Making things simple is a lot of work. At dotCloud, we package terribly complex things – such as deploying and scaling web applications – into the simplest possible experience for developers. But how does it work behind the scenes?
From kernel-level virtualization to monitoring, from high-throughput network routing to distributed locks, from dealing with EBS issues to collecting millions of system metrics per minute. As someone once commented, scaling a PaaS is “like disneyland for systems engineers on crack”.
This is the 5th episode of a series of posts exploring the architecture and internals of platorm-as-a-service in general, and dotCloud in particular.
PART 5: Distributed routing
The dotCloud platform is powered by hundreds of servers, some of them running more than one thousand containers. The majority of these containers are HTTP servers, and they handle millions of HTTP requests every day, to power the apps hosted on dotCloud.
All the HTTP traffic is bound to a group of special machines, the “gateways”. The gateways parse HTTP requests, and route them to the appropriate backends. When there are multiple backends for a single service, the gateways also deal with the load balancing and failover. Last but not least, the gateways also forward HTTP logs to be processed by the metrics cluster.
HTTP Routing Layer
This “HTTP routing layer”, as we call it, runs on an elastic number of dedicated machines. When the load is low, 3 machines are enough to deal with the traffic. When spikes or DoS attacks happen, we scale up to 6, 10, or even more machines, to ensure optimal availability and latency.
The following drawing shows a simplified view of what happens:
All HTTP requests are bound to the “HTTP routing layer”, a cluster of identical HTTP load balancers. Each time you create, update (e.g. scale), or delete an application on dotCloud, the configuration of those load balancers has to be updated.
The “master source” for all the configuration is stored within a Riak cluster, working in tandem with a Redis cache. The configuration is modified using basic commands: create a HTTP entry, add/remove a frontend (virtual host), add/remove a backend (container). The commands are passed through a ZeroRPC API. Each update done through the API propagates through the platform; in the next sections, we will see which mechanisms are used.
Version 1: Nginx + ZeroRPC
As you probably know, a start-up must be lean, agile, and many other things. It also needs to be pragmatic, and the Right Solution is not always the nicest one, but the one that you can ship on time. That’s why the first iteration of our routing layer had some shortcomings, as we will see. But it functioned properly up to a few tens of thousands of apps.
Obviously, as the number of apps grew, the size of the configuration grew as well. Sending differential updates would have been better. But at least, when a load balancer lost a few configuration messages, there was no special case to handle: the next update would contain the full configuration, and provide all the necessary information.
The configuration was transmitted using a compressed, efficient format. Then, each load balancer would transform this abstract configuration into a Nginx configuration file, and inform Nginx to reload this configuration. Nginx being very well designed, while loading the new configuration, it still serves request with the old one; meaning that no HTTP request is lost during the configuration update.

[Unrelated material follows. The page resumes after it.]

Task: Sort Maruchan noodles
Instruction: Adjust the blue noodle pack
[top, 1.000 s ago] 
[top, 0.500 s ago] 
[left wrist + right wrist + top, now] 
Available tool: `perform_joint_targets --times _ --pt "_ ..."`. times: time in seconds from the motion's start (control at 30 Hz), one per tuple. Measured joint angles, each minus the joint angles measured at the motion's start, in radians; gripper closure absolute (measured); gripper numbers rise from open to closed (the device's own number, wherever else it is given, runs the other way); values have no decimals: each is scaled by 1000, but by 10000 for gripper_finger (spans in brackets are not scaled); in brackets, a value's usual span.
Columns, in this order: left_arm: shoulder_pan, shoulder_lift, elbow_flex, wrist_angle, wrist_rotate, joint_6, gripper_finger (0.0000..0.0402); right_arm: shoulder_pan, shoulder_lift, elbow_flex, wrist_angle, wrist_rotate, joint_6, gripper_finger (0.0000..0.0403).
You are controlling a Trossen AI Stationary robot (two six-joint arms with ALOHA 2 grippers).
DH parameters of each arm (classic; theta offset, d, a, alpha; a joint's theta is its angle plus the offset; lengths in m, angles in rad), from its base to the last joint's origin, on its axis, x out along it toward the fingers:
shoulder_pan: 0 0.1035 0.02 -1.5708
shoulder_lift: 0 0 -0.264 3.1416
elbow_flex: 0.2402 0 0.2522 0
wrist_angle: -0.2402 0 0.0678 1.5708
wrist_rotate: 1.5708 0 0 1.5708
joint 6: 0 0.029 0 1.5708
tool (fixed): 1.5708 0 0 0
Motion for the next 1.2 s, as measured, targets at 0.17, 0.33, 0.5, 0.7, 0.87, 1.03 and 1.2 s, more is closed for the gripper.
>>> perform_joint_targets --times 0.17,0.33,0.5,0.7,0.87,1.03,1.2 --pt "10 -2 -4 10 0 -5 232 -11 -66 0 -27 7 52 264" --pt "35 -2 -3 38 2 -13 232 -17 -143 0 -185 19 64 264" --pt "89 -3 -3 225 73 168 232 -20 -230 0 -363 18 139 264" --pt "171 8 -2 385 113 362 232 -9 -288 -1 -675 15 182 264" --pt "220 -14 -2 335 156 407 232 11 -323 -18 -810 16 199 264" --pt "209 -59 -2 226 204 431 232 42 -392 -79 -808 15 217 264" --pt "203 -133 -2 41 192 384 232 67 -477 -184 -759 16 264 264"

Nginx also handles nicely load balancing, and fail-over. When a backend dies, Nginx detects it, removes it from the pool, and periodically tries it again, to re-add it to the pool once it has fixed itself. This setup had two issues:
- Nginx does not support the WebSocket protocol, which was one of the top requested features by our users at that time
- Nginx has no support for dynamic reconfiguration, meaning that each configuration update requires the whole configuration file to be regenerated and reloaded
At some point, the load balancers started to spend (or rather: waste) a significant fraction of their CPU time to reload Nginx configurations. There was no significant impacts on running applications, but it required to deploy more and more powerful instances as the number of apps increased.
Nginx was still fast, and efficient, but we had to find a more dynamic alternative.
Version 2: Node.js + Redis + WebSocket = Hipache
We spent some time digging through several kind of languages and different technologies to solve this issue. We needed the following features:
- add, update, and remove virtual hosts dynamically, with a very low cost
- support the WebSocket protocol
- great flexibility and control over the routed requests: we want to be able to trigger actions, log events, etc., at different steps of the routing
After looking around, we finally decided to implement our own proxy solution
- use multi-core machines by scaling the load to multiple workers
- store HTTP routes in Redis, allowing live configuration updates
- passive health-checking (when a backend is detected as being down, it is removed from the rotation)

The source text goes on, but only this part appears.